Activity:
In the data below, find the line that contains "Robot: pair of" and the line that contains "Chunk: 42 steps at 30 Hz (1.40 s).". Copy both, plus every line between them, exactly.

(Beginning of Given entries)

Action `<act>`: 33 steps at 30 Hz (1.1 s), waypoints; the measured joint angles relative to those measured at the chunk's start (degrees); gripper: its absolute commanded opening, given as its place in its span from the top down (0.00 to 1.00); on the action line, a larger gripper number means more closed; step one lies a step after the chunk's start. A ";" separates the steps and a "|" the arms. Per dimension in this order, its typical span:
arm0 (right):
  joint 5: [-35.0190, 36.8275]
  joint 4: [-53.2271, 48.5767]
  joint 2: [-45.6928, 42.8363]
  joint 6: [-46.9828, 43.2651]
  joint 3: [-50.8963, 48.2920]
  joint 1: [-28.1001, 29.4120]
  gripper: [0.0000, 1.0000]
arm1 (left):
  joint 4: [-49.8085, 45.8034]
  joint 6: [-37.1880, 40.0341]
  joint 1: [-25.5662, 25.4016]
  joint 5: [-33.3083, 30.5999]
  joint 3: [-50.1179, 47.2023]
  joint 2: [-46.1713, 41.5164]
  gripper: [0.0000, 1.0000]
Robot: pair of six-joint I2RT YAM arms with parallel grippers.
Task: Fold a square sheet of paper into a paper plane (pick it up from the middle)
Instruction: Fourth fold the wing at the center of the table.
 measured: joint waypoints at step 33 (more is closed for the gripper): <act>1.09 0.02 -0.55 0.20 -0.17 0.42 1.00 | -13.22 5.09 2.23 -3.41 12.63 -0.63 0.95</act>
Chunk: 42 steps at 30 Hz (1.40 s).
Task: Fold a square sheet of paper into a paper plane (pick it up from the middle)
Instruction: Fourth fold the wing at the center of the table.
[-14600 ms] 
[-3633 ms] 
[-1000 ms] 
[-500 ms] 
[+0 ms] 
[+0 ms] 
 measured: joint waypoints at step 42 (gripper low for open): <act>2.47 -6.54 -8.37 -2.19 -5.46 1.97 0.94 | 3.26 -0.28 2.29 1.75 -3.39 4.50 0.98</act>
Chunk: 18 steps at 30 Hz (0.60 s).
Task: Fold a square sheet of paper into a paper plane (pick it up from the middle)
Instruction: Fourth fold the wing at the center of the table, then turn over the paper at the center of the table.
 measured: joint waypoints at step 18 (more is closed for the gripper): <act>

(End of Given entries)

Exercise output:
Robot: pair of six-joint I2RT YAM arms with parallel grippers.
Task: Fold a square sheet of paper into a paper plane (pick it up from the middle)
Instruction: Fourth fold the wing at the center of the table.
 measured: joint waypoints at step 33 (more is closed for the gripper): <act>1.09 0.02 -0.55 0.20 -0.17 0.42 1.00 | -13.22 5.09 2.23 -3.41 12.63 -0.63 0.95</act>
Chunk: 42 steps at 30 Hz (1.40 s).

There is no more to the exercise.